In the entries below, spot each line with the word "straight" and copy it.

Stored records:
-- Opening Marker --
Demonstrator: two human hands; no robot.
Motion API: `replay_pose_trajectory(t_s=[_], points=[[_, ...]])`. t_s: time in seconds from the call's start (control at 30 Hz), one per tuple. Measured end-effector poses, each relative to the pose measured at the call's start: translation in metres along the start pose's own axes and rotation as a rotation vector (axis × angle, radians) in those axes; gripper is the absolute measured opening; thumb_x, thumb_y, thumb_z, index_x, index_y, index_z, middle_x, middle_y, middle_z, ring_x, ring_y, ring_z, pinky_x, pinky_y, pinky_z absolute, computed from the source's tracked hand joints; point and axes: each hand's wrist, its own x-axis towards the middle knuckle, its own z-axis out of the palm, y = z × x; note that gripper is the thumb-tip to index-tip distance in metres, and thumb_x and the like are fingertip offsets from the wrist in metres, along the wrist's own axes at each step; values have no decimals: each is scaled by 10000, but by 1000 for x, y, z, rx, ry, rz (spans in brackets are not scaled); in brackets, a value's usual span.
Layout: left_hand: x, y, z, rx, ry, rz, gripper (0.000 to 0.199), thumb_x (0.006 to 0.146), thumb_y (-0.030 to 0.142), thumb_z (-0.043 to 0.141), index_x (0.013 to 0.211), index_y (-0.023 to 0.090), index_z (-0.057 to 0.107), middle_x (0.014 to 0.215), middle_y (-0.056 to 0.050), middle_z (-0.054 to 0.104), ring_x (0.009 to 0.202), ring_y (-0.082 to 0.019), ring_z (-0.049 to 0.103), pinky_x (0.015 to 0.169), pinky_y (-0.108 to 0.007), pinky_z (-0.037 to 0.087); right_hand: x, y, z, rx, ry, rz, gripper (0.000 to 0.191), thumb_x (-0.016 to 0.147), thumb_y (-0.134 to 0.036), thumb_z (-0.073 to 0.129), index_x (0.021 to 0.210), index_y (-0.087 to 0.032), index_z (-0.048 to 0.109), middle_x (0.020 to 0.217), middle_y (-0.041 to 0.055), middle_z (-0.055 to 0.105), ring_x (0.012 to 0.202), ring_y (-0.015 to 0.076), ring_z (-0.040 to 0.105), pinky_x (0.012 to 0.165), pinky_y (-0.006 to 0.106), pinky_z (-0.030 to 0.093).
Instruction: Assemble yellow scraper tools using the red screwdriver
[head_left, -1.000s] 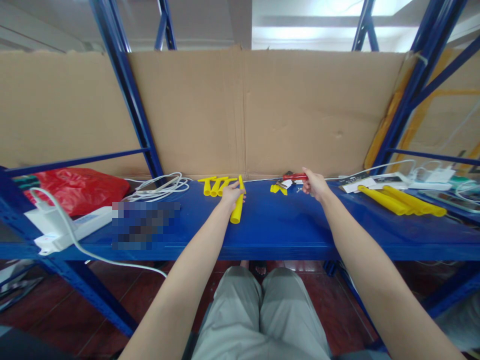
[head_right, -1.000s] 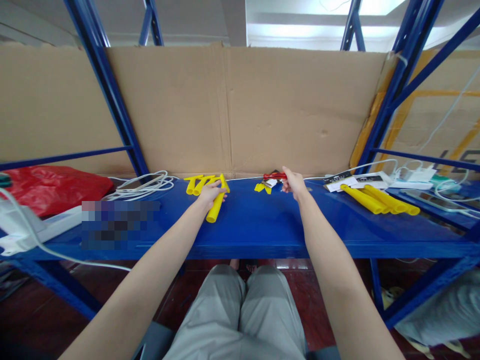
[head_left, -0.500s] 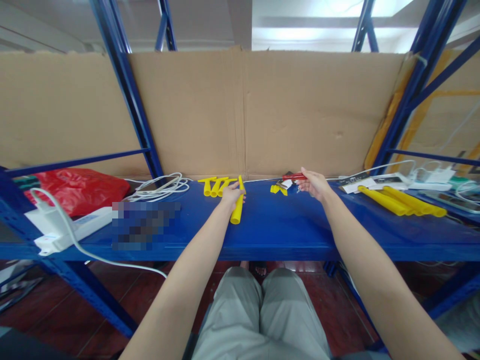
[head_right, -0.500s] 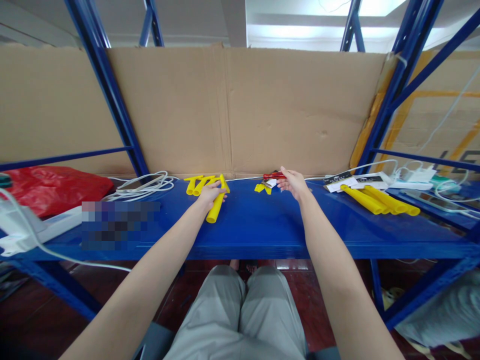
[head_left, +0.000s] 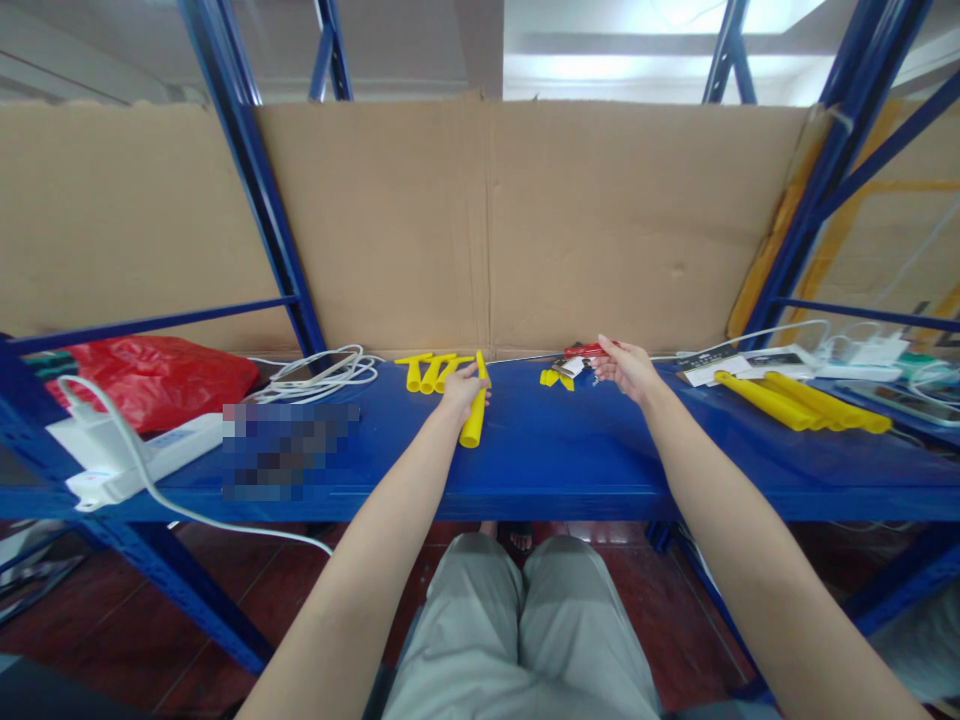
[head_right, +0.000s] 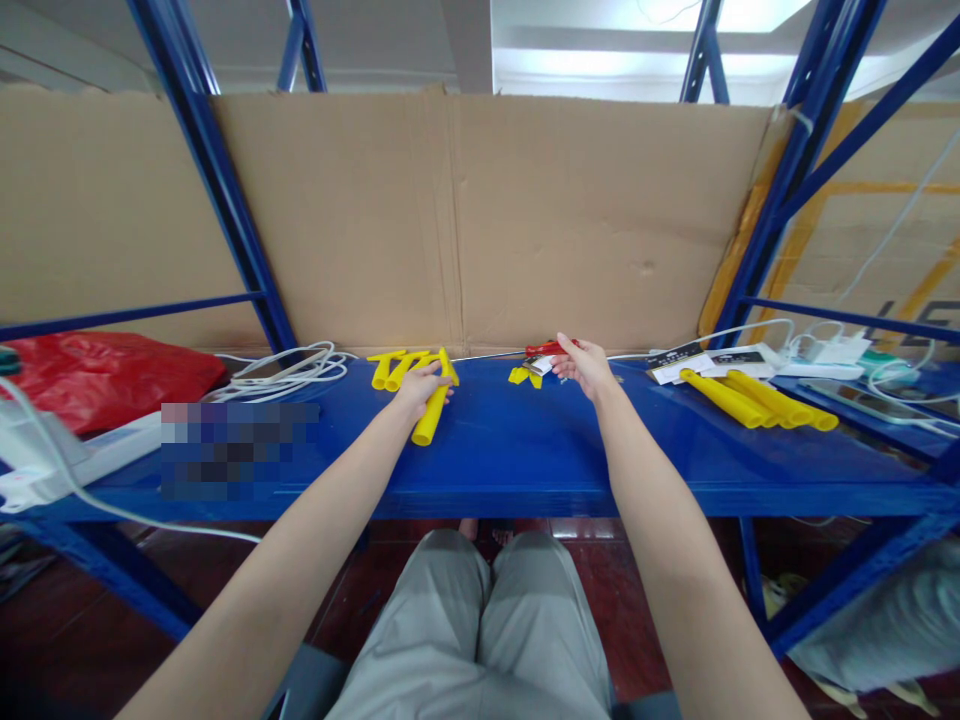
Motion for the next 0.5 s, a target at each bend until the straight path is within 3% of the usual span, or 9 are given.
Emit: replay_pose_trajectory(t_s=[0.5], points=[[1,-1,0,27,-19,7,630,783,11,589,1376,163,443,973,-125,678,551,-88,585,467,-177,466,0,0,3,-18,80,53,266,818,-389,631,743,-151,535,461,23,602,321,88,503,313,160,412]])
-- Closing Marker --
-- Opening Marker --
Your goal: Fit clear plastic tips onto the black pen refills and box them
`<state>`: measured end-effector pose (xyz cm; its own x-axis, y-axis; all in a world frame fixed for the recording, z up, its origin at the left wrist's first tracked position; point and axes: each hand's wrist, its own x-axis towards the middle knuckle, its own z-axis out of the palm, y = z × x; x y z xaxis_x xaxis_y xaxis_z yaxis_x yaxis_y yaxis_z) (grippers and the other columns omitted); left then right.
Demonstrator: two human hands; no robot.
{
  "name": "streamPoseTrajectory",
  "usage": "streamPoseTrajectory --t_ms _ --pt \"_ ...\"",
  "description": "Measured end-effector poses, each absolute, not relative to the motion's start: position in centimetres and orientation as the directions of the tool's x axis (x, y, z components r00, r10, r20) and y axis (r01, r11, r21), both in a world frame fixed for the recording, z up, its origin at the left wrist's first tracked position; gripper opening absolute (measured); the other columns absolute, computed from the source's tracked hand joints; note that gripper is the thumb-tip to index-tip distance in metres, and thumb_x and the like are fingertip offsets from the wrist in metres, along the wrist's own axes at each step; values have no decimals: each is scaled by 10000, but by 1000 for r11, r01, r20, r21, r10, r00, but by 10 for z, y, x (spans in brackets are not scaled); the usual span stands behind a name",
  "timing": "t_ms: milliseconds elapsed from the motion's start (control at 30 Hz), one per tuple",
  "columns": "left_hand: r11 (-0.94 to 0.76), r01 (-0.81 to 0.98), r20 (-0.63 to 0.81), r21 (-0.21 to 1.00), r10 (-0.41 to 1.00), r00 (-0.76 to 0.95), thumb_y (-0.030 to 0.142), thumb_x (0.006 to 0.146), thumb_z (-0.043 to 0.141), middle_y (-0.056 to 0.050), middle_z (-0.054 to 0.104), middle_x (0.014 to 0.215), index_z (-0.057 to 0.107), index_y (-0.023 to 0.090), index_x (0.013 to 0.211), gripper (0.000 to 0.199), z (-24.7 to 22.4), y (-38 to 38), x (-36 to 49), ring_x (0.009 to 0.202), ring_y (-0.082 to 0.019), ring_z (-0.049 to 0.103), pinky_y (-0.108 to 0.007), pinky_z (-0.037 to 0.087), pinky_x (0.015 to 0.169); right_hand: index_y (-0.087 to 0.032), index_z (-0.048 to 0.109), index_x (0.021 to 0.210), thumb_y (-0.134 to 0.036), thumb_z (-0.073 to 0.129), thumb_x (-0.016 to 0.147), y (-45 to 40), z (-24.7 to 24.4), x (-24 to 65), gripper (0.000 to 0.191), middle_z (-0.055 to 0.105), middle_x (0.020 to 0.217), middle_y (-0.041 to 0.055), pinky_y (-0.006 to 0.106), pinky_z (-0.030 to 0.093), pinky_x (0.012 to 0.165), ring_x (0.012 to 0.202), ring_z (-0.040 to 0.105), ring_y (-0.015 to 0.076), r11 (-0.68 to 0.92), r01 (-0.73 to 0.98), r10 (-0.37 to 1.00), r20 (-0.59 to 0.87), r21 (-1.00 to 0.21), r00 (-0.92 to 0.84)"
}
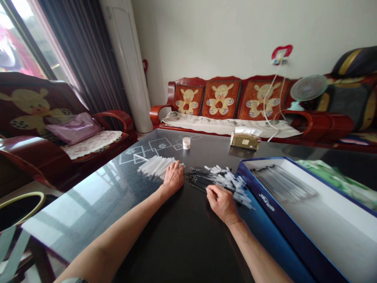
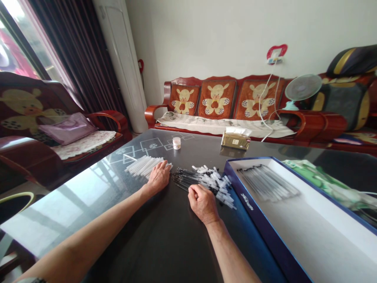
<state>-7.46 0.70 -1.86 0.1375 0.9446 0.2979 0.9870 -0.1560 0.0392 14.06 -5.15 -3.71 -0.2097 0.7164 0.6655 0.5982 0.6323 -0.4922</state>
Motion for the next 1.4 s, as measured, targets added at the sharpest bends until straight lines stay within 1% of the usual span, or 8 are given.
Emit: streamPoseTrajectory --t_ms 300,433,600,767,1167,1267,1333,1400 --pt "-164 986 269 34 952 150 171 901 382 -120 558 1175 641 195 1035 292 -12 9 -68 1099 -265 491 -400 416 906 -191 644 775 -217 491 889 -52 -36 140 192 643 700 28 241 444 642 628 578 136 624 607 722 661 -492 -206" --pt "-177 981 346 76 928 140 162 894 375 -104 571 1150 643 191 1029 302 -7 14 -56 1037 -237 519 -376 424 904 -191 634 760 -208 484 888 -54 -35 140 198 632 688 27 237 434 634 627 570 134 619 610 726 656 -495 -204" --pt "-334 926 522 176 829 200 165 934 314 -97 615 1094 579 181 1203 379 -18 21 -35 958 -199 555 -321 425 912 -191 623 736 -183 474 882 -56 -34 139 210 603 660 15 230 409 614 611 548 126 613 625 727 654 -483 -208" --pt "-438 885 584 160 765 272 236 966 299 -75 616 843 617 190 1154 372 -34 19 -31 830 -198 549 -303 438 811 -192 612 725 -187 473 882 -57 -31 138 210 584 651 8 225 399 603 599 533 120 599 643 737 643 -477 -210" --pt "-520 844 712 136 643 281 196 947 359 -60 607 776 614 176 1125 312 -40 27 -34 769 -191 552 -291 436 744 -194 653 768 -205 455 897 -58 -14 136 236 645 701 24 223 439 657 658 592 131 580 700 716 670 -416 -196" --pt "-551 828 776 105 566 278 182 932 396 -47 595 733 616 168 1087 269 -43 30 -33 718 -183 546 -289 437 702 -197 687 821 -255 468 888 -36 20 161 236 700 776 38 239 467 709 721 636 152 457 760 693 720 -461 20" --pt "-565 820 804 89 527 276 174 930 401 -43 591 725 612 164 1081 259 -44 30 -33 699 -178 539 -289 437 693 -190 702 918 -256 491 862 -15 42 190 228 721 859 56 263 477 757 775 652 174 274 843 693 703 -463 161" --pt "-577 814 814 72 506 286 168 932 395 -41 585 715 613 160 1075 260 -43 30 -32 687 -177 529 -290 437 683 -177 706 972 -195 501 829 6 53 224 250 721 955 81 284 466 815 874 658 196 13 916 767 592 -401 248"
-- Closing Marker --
Written response:
Motion for the next 0.5 s, a target at each bend until the straight path is within 3% of the usual span, or 9 are given.
Motion for the next 1.4 s, as measured, targets added at the sharpest bends until straight lines stay within 1% of the usual span, or 8 are given.

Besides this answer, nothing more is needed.